## TASK OBJECTIVE
Return the entire listing, word for word.

________________

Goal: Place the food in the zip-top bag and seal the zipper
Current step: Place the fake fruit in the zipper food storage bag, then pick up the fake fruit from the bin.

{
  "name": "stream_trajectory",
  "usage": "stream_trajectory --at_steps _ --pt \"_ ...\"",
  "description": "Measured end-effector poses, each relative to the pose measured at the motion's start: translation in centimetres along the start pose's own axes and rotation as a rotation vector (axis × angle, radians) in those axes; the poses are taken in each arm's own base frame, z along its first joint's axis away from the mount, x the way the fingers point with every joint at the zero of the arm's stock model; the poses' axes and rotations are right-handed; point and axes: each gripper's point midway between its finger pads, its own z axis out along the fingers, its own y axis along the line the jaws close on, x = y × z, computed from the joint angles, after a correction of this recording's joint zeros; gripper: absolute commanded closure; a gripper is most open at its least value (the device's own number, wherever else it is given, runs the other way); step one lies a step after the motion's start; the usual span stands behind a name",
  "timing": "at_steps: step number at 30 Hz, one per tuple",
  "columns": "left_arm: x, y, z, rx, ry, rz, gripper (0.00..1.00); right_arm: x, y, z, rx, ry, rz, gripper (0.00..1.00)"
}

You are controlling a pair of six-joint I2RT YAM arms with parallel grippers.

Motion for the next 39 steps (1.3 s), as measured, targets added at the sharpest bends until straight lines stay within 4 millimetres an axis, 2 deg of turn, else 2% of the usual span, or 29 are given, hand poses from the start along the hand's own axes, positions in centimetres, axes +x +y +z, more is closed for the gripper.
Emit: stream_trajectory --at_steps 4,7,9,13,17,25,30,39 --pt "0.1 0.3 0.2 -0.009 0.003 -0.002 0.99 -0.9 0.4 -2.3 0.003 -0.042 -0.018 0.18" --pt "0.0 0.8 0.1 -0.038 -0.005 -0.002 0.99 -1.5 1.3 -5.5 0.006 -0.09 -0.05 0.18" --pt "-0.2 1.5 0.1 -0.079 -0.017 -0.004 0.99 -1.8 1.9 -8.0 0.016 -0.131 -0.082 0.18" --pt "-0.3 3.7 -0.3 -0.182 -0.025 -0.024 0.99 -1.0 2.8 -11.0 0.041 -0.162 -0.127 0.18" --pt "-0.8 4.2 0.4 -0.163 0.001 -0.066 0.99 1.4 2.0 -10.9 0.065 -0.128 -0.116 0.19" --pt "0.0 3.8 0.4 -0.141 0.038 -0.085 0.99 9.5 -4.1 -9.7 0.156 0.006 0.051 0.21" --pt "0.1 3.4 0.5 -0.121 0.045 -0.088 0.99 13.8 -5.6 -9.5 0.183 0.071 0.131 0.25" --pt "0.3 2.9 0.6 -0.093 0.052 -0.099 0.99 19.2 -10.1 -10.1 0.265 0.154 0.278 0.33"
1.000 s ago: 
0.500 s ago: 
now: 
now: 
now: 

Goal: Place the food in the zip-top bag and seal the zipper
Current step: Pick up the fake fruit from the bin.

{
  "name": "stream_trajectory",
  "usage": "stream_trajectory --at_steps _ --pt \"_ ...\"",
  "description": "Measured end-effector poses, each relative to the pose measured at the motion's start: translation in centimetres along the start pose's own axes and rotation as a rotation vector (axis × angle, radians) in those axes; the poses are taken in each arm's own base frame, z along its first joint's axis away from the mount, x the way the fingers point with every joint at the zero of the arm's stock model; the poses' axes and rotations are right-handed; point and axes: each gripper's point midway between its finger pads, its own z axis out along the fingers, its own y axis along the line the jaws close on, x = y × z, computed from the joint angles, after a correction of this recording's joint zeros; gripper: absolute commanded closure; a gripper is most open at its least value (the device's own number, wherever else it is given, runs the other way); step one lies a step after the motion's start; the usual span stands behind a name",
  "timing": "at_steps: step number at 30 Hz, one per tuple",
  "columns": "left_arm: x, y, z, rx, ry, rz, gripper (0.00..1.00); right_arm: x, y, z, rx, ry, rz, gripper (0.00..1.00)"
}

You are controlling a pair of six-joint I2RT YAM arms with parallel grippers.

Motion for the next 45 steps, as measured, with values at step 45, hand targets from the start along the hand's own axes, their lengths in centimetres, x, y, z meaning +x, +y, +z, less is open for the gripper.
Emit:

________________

## ANSWER BELOW
Goal: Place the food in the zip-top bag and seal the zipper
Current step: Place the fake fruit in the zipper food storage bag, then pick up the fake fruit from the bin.

{
  "name": "stream_trajectory",
  "usage": "stream_trajectory --at_steps _ --pt \"_ ...\"",
  "description": "Measured end-effector poses, each relative to the pose measured at the motion's start: translation in centimetres along the start pose's own axes and rotation as a rotation vector (axis × angle, radians) in those axes; the poses are taken in each arm's own base frame, z along its first joint's axis away from the mount, x the way the fingers point with every joint at the zero of the arm's stock model; the poses' axes and rotations are right-handed; point and axes: each gripper's point midway between its finger pads, its own z axis out along the fingers, its own y axis along the line the jaws close on, x = y × z, computed from the joint angles, after a correction of this recording's joint zeros; gripper: absolute commanded closure; a gripper is most open at its least value (the device's own number, wherever else it is given, runs the other way); step one lies a step after the motion's start; the usual span stands behind a name",
  "timing": "at_steps: step number at 30 Hz, one per tuple",
  "columns": "left_arm: x, y, z, rx, ry, rz, gripper (0.00..1.00); right_arm: x, y, z, rx, ry, rz, gripper (0.00..1.00)"
}

You are controlling a pair of six-joint I2RT YAM arms with parallel grippers.

Motion for the next 39 steps (1.3 s), as measured, targets added at the sharpest bends until straight lines stay within 4 millimetres an axis, 2 deg of turn, else 2% of the usual span, or 29 are given, hand poses from the start along the hand's own axes, positions in centimetres, axes +x +y +z, more is closed for the gripper.
Emit: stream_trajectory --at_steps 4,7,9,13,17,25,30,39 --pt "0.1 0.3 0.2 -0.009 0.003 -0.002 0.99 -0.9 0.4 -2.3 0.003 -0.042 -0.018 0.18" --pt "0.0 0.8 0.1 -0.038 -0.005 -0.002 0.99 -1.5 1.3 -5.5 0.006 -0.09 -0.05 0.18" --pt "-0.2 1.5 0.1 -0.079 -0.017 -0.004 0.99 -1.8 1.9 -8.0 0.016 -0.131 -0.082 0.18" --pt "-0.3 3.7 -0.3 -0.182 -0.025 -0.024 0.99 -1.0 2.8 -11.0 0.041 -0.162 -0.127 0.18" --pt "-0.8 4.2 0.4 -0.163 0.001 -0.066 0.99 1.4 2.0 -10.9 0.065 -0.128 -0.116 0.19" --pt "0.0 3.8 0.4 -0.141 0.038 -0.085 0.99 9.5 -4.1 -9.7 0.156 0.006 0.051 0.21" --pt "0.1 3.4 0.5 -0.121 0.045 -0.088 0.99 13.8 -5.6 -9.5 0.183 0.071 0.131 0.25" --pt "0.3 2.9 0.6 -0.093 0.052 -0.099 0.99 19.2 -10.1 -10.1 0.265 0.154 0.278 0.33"
1.000 s ago: 
0.500 s ago: 
now: 
now: 
now: 

Goal: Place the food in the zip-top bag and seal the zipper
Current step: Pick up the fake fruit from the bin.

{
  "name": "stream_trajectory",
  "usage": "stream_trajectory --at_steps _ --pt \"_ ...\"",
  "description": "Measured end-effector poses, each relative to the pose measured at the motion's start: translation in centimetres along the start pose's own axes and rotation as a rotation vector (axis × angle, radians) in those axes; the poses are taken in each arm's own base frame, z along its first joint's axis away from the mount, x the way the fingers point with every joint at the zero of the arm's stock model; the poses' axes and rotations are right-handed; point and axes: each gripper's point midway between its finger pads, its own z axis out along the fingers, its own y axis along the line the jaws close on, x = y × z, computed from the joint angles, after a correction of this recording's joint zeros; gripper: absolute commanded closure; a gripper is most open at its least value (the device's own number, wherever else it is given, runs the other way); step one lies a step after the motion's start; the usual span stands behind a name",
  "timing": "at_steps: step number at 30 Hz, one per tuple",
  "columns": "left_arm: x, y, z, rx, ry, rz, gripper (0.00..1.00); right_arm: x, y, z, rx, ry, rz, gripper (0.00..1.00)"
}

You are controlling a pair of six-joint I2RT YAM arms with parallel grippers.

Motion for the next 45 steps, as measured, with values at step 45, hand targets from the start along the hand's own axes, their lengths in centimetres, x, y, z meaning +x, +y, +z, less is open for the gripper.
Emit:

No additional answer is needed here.